What you have to do: Below is a block of entries; repeat exactly the lines starting at the line that contains "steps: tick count" and ending at the line that contains "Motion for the", both included.

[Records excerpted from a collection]
__________

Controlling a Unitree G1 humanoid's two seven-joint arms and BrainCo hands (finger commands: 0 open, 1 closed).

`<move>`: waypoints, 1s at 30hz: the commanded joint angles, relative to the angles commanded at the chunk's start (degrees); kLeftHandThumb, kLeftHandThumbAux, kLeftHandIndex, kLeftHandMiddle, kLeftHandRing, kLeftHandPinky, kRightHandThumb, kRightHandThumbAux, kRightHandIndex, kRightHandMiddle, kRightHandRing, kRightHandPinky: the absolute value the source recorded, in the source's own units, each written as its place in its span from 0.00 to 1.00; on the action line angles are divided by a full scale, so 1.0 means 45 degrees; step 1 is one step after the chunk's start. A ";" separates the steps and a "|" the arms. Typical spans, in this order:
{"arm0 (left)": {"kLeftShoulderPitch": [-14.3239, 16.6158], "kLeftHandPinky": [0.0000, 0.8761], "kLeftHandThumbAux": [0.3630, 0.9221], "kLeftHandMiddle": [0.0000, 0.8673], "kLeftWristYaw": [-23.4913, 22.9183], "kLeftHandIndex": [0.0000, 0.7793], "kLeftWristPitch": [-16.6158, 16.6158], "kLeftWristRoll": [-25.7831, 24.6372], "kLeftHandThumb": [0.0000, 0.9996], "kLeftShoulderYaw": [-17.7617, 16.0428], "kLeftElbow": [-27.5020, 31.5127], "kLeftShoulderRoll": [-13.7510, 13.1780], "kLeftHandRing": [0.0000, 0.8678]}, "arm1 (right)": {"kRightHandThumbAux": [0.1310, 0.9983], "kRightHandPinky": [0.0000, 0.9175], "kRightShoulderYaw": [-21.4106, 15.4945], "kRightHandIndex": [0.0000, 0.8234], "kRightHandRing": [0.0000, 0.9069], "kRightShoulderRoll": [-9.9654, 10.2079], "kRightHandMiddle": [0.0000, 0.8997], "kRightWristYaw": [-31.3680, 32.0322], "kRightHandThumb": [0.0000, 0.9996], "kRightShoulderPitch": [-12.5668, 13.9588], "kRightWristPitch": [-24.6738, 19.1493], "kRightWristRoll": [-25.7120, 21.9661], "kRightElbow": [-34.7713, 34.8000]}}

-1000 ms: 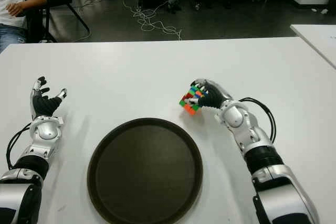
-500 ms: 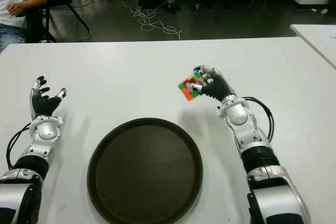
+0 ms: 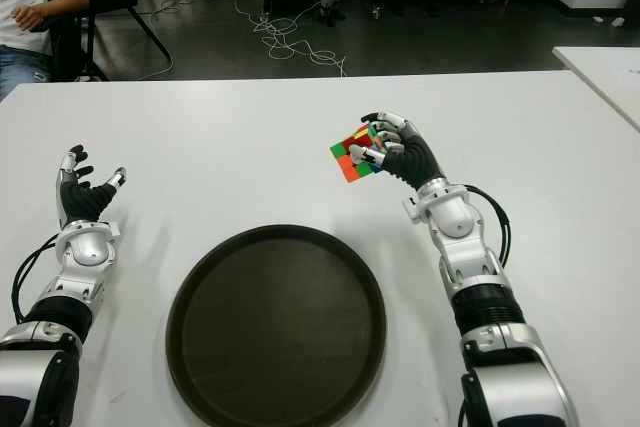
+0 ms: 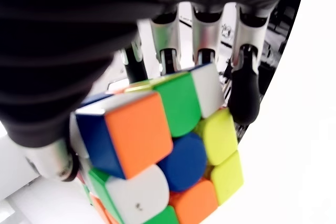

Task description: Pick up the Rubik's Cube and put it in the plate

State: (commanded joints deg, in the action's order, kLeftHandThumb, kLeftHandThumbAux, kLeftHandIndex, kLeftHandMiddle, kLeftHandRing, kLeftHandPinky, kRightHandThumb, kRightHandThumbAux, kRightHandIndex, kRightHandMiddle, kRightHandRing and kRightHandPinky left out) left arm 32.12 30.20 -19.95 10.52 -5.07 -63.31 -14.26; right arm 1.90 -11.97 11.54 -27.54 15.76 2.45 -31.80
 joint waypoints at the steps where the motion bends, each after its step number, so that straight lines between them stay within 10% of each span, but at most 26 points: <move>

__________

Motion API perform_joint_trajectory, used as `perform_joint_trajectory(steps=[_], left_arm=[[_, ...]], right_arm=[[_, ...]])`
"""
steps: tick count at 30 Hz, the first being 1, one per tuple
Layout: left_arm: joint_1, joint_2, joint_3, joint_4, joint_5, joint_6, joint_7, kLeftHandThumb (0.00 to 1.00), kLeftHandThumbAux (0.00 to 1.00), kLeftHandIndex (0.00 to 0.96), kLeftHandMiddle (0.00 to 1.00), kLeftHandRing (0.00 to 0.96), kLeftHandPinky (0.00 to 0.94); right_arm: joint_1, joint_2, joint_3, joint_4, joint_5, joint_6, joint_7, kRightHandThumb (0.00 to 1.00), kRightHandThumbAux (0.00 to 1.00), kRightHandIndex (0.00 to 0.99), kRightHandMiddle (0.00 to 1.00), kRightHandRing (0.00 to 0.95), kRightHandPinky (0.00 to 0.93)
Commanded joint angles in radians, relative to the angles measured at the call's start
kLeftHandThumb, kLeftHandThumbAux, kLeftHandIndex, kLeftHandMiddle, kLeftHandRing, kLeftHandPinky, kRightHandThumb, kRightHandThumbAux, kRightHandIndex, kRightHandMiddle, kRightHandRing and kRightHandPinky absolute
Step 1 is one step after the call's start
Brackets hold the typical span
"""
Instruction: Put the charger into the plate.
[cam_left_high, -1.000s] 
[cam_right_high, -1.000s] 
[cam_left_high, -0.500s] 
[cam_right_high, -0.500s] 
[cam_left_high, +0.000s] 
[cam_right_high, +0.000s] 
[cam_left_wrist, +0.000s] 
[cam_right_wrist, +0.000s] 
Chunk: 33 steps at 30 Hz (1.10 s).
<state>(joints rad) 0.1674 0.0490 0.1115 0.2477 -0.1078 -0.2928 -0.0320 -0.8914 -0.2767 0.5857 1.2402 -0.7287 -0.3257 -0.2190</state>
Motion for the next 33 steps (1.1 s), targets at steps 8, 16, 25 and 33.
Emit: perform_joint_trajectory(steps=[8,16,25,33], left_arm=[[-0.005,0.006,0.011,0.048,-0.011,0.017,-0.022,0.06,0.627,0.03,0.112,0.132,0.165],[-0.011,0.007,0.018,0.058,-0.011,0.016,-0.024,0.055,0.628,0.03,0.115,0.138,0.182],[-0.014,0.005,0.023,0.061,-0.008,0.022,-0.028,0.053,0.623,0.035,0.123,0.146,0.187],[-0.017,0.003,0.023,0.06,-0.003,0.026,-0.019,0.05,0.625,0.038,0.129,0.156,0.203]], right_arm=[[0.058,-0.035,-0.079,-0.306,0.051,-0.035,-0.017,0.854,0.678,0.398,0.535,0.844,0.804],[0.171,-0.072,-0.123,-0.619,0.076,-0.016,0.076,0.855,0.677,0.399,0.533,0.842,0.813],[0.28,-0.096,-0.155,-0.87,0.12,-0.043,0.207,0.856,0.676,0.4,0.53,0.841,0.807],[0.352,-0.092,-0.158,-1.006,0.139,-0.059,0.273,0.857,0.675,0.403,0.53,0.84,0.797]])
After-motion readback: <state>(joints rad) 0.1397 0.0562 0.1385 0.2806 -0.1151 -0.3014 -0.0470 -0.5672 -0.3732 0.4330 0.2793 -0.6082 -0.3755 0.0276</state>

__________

Your response:
steps: tick count at 30 Hz, the first being 1, one per tuple
Layout: left_arm: joint_1, joint_2, joint_3, joint_4, joint_5, joint_6, joint_7, kLeftHandThumb (0.00 to 1.00), kLeftHandThumbAux (0.00 to 1.00), kLeftHandIndex (0.00 to 0.96), kLeftHandMiddle (0.00 to 1.00), kLeftHandRing (0.00 to 0.96), kLeftHandPinky (0.00 to 0.94); right_arm: joint_1, joint_2, joint_3, joint_4, joint_5, joint_6, joint_7, kRightHandThumb (0.00 to 1.00), kRightHandThumbAux (0.00 to 1.00), kRightHandIndex (0.00 to 0.99), kRightHandMiddle (0.00 to 1.00), kRightHandRing (0.00 to 0.95), kRightHandPinky (0.00 to 0.93)
Commanded joint angles in radians, relative to the angles measured at the call's start
kLeftHandThumb, kLeftHandThumbAux, kLeftHandIndex, kLeftHandMiddle, kLeftHandRing, kLeftHandPinky, kRightHandThumb, kRightHandThumbAux, kRightHandIndex, kRightHandMiddle, kRightHandRing and kRightHandPinky absolute
Step 1 is one step after the call's start
Brackets hold the typical span
"""
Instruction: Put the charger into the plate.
[cam_left_high, -1.000s] 
[cam_right_high, -1.000s] 
[cam_left_high, -0.500s] 
[cam_right_high, -0.500s] 
[cam_left_high, +0.000s] 
[cam_right_high, +0.000s] 
[cam_left_wrist, +0.000s] 
[cam_right_wrist, +0.000s] 
Chunk: 33 steps at 30 Hz (1.10 s).
<state>(joints rad) 0.1674 0.0490 0.1115 0.2477 -0.1078 -0.2928 -0.0320 -0.8914 -0.2767 0.5857 1.2402 -0.7287 -0.3257 -0.2190</state>
Motion for the next 33 steps (1.1 s), targets at steps 8, 16, 25 and 33.

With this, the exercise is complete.